### Directions
The answer should be every line below, retyped exactly.

### Information supplied
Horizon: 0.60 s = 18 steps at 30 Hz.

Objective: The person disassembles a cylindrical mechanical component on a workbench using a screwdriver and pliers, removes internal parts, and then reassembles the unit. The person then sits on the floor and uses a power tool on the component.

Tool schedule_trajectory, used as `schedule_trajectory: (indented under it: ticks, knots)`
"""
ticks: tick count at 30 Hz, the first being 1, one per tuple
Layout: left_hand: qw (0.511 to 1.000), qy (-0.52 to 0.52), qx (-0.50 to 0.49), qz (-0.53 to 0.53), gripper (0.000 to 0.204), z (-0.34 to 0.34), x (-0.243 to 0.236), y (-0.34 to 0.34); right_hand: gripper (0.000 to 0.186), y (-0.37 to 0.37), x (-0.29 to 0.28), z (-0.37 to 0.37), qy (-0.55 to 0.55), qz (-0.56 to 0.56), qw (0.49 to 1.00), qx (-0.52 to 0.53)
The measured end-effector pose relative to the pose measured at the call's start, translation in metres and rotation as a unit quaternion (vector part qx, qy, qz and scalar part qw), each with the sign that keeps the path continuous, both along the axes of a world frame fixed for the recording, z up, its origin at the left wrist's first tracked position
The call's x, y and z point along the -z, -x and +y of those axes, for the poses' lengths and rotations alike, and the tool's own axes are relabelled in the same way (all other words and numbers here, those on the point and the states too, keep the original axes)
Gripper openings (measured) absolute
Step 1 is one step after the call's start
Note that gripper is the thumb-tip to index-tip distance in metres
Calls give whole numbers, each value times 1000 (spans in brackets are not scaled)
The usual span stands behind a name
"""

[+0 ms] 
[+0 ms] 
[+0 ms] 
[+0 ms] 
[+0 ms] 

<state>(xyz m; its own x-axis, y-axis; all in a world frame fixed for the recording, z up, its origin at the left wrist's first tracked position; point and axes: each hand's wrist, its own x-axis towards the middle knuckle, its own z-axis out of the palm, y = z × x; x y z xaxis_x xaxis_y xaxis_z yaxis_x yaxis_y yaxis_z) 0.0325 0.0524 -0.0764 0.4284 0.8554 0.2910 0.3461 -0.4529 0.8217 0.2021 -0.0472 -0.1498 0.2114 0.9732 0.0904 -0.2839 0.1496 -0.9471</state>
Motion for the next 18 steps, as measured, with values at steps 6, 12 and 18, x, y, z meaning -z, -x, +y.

### Solution for this exercise
Horizon: 0.60 s = 18 steps at 30 Hz.

Objective: The person disassembles a cylindrical mechanical component on a workbench using a screwdriver and pliers, removes internal parts, and then reassembles the unit. The person then sits on the floor and uses a power tool on the component.

Tool schedule_trajectory, used as `schedule_trajectory: (indented under it: ticks, knots)`
"""
ticks: tick count at 30 Hz, the first being 1, one per tuple
Layout: left_hand: qw (0.511 to 1.000), qy (-0.52 to 0.52), qx (-0.50 to 0.49), qz (-0.53 to 0.53), gripper (0.000 to 0.204), z (-0.34 to 0.34), x (-0.243 to 0.236), y (-0.34 to 0.34); right_hand: gripper (0.000 to 0.186), y (-0.37 to 0.37), x (-0.29 to 0.28), z (-0.37 to 0.37), qy (-0.55 to 0.55), qz (-0.56 to 0.56), qw (0.49 to 1.00), qx (-0.52 to 0.53)
The measured end-effector pose relative to the pose measured at the call's start, translation in metres and rotation as a unit quaternion (vector part qx, qy, qz and scalar part qw), each with the sign that keeps the path continuous, both along the axes of a world frame fixed for the recording, z up, its origin at the left wrist's first tracked position
The call's x, y and z point along the -z, -x and +y of those axes, for the poses' lengths and rotations alike, and the tool's own axes are relabelled in the same way (all other words and numbers here, those on the point and the states too, keep the original axes)
Gripper openings (measured) absolute
Step 1 is one step after the call's start
Note that gripper is the thumb-tip to index-tip distance in metres
Calls give whole numbers, each value times 1000 (spans in brackets are not scaled)
The usual span stands behind a name
"""

[+0 ms] 
[+0 ms] 
[+0 ms] 
[+0 ms] 
[+0 ms] 

<state>(xyz m; its own x-axis, y-axis; all in a world frame fixed for the recording, z up, its origin at the left wrist's first tracked position; point and axes: each hand's wrist, its own x-axis towards the middle knuckle, its own z-axis out of the palm, y = z × x; x y z xaxis_x xaxis_y xaxis_z yaxis_x yaxis_y yaxis_z) 0.0325 0.0524 -0.0764 0.4284 0.8554 0.2910 0.3461 -0.4529 0.8217 0.2021 -0.0472 -0.1498 0.2114 0.9732 0.0904 -0.2839 0.1496 -0.9471</state>
Motion for the next 18 steps, as measured, with values at steps 6, 12 and 18, x, y, z meaning -z, -x, +y.

The output requires no further additions.